#### PROVIDED INFORMATION ####
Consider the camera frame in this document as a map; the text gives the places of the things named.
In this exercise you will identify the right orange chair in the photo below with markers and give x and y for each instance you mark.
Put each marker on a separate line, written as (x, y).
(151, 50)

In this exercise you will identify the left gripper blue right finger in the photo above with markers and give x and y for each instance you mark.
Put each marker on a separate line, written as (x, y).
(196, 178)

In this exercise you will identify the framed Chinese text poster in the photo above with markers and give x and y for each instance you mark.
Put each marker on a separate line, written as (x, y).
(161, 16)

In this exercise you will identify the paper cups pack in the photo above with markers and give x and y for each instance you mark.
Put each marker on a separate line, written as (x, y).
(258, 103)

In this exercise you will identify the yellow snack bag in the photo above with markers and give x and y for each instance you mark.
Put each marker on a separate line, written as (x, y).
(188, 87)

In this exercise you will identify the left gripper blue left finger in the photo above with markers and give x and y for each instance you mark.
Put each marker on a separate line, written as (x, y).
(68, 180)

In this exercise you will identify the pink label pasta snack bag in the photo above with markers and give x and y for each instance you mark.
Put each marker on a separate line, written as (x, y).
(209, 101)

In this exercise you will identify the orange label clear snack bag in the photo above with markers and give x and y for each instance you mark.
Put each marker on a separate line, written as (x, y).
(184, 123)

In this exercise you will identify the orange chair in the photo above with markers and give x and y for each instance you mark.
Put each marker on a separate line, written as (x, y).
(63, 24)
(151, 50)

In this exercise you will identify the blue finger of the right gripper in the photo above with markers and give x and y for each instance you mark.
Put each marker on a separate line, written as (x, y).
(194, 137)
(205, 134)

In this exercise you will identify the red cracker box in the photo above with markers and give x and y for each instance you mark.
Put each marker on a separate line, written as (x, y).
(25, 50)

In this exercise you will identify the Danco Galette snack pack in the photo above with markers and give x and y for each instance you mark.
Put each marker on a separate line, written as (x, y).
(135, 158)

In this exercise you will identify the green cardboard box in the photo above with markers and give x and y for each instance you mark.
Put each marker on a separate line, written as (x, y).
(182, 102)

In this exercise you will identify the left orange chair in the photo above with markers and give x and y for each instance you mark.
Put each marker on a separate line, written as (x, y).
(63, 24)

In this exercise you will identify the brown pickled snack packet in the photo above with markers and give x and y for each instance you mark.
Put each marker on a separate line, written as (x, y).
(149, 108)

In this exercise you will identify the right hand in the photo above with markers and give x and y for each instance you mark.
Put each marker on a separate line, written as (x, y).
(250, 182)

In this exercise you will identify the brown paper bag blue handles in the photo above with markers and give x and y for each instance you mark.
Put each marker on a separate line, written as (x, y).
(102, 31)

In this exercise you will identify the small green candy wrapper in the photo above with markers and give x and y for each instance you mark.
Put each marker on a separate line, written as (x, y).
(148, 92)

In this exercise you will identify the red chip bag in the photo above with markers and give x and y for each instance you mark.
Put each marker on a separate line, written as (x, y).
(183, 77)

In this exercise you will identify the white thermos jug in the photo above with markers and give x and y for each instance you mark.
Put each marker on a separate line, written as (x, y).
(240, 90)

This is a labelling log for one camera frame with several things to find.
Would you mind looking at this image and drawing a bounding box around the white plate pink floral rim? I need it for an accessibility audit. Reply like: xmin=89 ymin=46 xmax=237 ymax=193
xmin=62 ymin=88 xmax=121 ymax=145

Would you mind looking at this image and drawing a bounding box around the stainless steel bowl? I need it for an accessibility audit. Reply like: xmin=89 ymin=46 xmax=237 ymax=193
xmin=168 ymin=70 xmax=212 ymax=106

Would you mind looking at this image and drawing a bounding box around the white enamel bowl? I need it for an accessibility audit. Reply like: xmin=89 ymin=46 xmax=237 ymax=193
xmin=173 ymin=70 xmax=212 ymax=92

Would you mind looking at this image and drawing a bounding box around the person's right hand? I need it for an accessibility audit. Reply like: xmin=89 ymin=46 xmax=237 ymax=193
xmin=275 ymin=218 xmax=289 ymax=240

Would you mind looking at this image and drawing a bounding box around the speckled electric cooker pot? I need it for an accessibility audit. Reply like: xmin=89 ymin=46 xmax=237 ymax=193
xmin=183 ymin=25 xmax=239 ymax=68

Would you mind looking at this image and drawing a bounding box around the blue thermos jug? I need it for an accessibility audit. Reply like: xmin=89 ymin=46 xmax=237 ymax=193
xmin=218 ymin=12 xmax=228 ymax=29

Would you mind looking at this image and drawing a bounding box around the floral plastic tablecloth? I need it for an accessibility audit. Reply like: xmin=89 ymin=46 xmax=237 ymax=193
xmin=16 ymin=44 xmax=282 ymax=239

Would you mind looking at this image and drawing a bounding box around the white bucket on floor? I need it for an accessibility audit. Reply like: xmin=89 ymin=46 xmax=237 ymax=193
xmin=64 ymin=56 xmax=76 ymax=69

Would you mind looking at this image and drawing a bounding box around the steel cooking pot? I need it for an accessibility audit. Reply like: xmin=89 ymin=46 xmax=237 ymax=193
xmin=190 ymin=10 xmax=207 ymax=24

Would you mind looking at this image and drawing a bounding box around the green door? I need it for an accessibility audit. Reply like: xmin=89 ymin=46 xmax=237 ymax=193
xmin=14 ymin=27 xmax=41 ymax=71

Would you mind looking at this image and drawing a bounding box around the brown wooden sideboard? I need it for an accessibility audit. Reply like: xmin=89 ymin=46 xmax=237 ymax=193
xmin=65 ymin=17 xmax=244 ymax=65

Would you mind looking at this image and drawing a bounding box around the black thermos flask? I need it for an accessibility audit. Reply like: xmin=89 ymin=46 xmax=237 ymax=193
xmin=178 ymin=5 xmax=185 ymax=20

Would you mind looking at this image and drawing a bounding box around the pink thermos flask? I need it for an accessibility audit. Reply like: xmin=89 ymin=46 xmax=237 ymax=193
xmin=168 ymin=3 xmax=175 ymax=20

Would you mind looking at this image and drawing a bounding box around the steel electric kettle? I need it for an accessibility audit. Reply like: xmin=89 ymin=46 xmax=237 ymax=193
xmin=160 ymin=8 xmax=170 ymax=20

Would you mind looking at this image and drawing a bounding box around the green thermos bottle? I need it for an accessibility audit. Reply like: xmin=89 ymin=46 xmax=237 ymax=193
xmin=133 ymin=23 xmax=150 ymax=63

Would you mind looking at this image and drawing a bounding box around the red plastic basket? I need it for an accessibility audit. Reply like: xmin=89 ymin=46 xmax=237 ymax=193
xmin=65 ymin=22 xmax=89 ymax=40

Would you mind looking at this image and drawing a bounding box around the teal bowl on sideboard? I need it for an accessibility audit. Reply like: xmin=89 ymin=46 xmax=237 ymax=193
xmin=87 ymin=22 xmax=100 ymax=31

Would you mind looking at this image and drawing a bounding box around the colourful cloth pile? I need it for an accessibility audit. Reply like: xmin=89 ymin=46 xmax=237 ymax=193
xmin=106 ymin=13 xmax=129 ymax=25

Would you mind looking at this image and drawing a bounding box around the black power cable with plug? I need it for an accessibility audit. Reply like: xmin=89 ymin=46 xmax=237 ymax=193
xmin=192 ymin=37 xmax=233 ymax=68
####
### TASK GOAL
Please copy every line of the material that contains the word "orange".

### SOLVED EXERCISE
In this exercise you will identify the right orange chair in the photo below with markers and give x and y for each instance you mark.
In this exercise you will identify the orange label clear snack bag in the photo above with markers and give x and y for each instance you mark.
In this exercise you will identify the orange chair in the photo above with markers and give x and y for each instance you mark.
In this exercise you will identify the left orange chair in the photo above with markers and give x and y for each instance you mark.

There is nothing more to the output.